→ **What to do**:
With nothing added or dropped, copy the data that follows exactly.

→ **Input data**:
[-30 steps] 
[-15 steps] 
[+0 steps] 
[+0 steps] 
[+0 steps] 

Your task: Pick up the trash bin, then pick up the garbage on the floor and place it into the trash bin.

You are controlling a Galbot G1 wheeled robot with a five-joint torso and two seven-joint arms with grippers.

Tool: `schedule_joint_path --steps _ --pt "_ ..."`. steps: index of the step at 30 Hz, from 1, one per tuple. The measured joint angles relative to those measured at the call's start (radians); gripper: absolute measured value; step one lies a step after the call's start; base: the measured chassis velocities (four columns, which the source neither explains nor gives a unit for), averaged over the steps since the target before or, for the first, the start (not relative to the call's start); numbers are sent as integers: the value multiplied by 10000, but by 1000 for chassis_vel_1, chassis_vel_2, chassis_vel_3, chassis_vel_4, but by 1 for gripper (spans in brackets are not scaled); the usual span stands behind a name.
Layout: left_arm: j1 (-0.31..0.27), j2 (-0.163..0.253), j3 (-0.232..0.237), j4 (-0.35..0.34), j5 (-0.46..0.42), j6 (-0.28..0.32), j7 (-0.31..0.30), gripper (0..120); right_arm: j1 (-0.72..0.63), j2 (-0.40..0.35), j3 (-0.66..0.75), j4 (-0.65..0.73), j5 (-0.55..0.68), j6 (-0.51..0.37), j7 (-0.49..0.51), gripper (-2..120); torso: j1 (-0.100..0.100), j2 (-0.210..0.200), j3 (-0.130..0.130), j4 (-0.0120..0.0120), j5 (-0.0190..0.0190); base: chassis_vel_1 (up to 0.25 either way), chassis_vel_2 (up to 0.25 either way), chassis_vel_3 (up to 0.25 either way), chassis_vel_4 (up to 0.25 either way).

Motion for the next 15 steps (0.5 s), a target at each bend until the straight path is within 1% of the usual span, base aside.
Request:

→ **Your response**:
[-30 steps] 
[-15 steps] 
[+0 steps] 
[+0 steps] 
[+0 steps] 

Your task: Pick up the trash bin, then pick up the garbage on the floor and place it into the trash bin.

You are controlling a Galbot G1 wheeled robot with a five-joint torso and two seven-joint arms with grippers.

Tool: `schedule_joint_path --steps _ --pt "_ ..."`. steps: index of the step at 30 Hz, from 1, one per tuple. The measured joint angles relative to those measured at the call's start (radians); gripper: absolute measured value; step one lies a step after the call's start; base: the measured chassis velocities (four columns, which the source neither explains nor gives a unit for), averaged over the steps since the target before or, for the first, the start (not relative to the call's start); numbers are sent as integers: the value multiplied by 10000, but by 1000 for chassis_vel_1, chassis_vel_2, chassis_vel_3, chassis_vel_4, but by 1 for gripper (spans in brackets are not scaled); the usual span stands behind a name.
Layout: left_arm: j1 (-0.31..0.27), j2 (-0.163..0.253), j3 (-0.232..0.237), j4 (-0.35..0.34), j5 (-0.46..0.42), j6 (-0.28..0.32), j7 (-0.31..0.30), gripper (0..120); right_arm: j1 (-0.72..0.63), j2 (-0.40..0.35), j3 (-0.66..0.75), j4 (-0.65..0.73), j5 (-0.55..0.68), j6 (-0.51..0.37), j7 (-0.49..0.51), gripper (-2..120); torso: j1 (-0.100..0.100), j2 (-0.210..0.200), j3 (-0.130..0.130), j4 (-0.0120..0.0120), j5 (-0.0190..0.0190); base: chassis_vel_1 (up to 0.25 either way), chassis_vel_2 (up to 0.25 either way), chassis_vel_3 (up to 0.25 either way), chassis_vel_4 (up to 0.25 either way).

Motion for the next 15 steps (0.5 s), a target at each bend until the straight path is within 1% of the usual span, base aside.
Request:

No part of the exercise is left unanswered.